Monday, September 3, 2007

Musharraf, Bhutto, Et Al

The power situation that Pakistan’s dictator, Parvez Musharraf unknowingly provoked when he over-reached himself in the spring this year and fired the Chief Justice is not likely to resolve itself any time soon. Instead, it is more likely to sustain itself in a truly Pakistani pattern as it spirals itself indefinitely aided by events even as it claims some unsuspecting victims including the dictator himself and even his regime. Apart from Musharraf and his regime, it seems like former Prime Minister Benizar Bhutto is quickly positioning herself as a possible victim of events that she played little or no role to trigger into place in the first instance.

If that happens, it’s only clear that she must blame her extensive opportunistic tendencies more than anyone or anything else for that outcome. Our suspicion is that she may have pre-occupied herself more with listening to the Bush White House than reading the tea leaves on the events more correctly for herself, as the events unfold. In which case, one can only see her as being too myopic to the degree that makes it difficult for her to discern that US desires in Pakistan and in the sub-region has little or nothing to do with whatever her own desires are for herself, her political party, and Pakistan. If she is unable to realize that US desires to save Musharraf and his tottering regime would not further her own ambition to return to Pakistan and to power in the long run, it might be partly because of the issues in her own past that came together to help force her from power some years back. One such issues relates to the corruption charge that was leveled against her husband who could have spent an extended time in jail if she hadn’t embraced the forced choice of exile. If she hopes that the best way to simultaneously protect her husband and return to power is to lend herself and her party to the US gamble to save Musharraf and his regime, she needs to be told that she might not be that lucky.
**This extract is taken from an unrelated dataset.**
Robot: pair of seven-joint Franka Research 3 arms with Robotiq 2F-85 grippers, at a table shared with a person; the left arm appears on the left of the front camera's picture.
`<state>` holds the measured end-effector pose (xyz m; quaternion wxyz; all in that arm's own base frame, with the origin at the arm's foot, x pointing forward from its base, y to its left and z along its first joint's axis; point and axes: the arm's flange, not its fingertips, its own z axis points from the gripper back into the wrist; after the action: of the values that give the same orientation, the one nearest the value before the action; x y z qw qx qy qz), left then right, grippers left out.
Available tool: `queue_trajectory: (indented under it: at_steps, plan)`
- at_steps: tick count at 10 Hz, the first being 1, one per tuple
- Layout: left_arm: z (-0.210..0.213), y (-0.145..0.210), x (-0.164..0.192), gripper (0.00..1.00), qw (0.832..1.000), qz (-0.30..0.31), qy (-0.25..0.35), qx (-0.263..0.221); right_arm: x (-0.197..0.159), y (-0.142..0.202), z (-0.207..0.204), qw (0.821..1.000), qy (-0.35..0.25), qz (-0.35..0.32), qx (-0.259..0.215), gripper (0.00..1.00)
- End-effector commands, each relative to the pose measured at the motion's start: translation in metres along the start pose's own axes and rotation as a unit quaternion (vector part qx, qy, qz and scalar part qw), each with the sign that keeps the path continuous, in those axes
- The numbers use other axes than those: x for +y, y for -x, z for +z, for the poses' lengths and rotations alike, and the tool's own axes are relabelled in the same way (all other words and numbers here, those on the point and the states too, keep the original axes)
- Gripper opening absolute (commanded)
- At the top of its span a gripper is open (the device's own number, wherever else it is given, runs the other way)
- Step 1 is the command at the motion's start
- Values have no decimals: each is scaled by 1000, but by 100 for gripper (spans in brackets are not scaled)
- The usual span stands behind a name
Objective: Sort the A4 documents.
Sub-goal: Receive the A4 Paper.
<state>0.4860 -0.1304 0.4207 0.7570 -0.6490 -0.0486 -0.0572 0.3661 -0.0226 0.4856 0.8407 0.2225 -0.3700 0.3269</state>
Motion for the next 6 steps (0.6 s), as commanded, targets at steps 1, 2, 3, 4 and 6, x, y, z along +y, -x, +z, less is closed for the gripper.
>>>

She and the Bush White House ought to be aware that the circumstances that got Musharraf and his regime to where they are at the moment in Pakistan’s perilous political landscape were made possible by other actors who are highly unsympathetic to US desires in both Pakistan and the sub-region. They should listen to and not ignore the lawyers who successfully saved the Chief Justice from Musharraf's over-reach. That Musharraf’s over-reach was responsible for triggering the situation that gave vent to the anger in the civil society that subsequently produced the defiance that encouraged the Supreme Court to reinstate the Chief Justice and the ruling that exiled former Prime Minister, Nawaz Sharif has the right to return to Pakistan as a citizen is insufficient grounds for either the US or Musharraf, talk less of Bhutto to presume that they can successfully cash in and benefit is far from the truth. More than the Islamists, who have allied themselves in the past with Musharraf when they deemed it convenient, it’s the secular elements in the civil society who have the upper hand at the moment in the unfolding power game in Pakistan. They were responsible for mobilizing the agitation that compelled Musharraf to blink. They can and will do that all over again if and when they discern that the ploy to save Musharraf in power is about to be off-loaded on Pakistan by the troika of Musharraf, Bhutto and the US.

Even if Musharraf, Bhutto, and the US succeed in installing the former as president, and Bhutto prime minister in a power-sharing deal predicated on Musharraf’s removal of his general’s uniform, there’s no guarantee that the resultant truce would be durable, to say the least. How will they handle Sherrif, the civil society and a Supreme Court, which has found its constitutional voice and place as an independent player? In its quest to isolate Pakistan’s Islamists, the US will certainly ignore the need to ponder this question. But it is a question that will not go away. At the end of the day, the only guarantee for durable stability in Pakistan is a democratic arrangement, which encompasses the secularists and the civil society and places the military under civilian control in Pakistan. Anything short of that will simply sustain a perilous situation that will someday produce a regime controlled by Islamists.